Sloan shot out of the chair. “No!”
“Calm down. It’s my job to protect you and the label.” She also stood up. “You need some rest tonight. But here’s the bottom line. I need you back in LA. I’ve got a lineup of radio station interviews, local TV shows, and two mall appearances booked. We need to promote you…keep you out front in the public’s faces. And most of all, we need an album from you.” Her tone was all business. “I don’t want you hanging here another day. There’s a noon flight tomorrow, and I’ve booked us seats. I understand about you wanting to know your roots, but you’ll have to sort it out later.” Terri walked to the door, where she paused, hand on the handle. “One more thing. If you wa
nt positive proof of Lindsey’s claim, do genetic testing. A swab from the inside of both of your cheeks takes seconds. Results come in days. It’s done in paternity suits all the time. It’s the only way to know for sure.”
Cole and his crew had been called in as emergency help for a seven-car pileup on the interstate about an hour after Sloan had driven off. Once the accident was cleared, Cole and his crew had their duty roster adjusted, and now they were crowded into a booth in a busy restaurant, downing nachos and beer. He raised his bottle. “Good work, people. Nobody died tonight.”
The team clinked bottles with his. After ordering, he checked his phone messages. One from Lindsey saying good night, two from his family in Indy just to say hello, one from a store about the arrival of his special-order hiking boots…nothing from Sloan, but even though he hadn’t expected a message he was still disappointed.
He liked being around her…wanted to be around her. He’d downloaded her CD, and through his earbuds had heard the power and complexity of her voice, had felt an intimacy that had sent ripples through him. She was the most interesting woman he’d ever met, not to mention one of the most beautiful and talented. He admitted he was starstruck, but it went deeper than that. She intrigued him. She’d set up walls and barricades around herself. He saw them in her eyes, her posture, the tone of her voice. Stand back…don’t come too close.
While waiting for food, Cole absently glanced at other tables and booths.

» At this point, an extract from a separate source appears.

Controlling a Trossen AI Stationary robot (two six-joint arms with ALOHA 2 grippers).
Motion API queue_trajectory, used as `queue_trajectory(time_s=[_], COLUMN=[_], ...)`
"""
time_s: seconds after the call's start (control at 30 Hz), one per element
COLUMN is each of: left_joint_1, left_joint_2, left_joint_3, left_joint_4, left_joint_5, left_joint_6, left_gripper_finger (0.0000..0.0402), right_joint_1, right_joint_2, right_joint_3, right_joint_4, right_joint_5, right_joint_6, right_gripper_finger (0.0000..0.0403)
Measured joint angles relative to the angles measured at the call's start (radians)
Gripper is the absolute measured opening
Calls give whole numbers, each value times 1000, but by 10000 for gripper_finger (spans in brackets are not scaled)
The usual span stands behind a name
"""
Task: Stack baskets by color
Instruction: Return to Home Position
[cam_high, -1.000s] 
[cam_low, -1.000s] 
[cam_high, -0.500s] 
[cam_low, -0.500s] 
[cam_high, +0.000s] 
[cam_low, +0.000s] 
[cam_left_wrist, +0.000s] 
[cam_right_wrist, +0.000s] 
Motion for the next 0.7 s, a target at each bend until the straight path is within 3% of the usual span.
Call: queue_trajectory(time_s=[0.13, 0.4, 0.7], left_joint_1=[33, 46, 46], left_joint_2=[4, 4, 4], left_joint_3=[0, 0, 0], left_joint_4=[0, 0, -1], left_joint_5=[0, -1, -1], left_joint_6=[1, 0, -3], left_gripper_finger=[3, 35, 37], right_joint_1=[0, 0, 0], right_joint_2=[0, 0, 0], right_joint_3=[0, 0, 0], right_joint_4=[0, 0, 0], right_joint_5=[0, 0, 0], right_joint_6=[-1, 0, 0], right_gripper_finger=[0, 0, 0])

His gaze halted on a couple sitting near a window, holding hands and deep in conversation. Well, well. “I’ll be right back,” he told his team. He walked to the couple’s table, stopped, blasted the couple an affable grin, and said, “Hey. It’s Dawson, isn’t it?”
Dawson looked up. His eyes widened with recognition. His body tensed, and his eyes turned guarded. “And my girl, Alana Kennedy.”
“Cole Langston.”
“Everyone calls me Lani.” Her friendly smile lit up her large brown eyes.
“Cole’s a paramedic. He took care of the man who fell that I told you about.”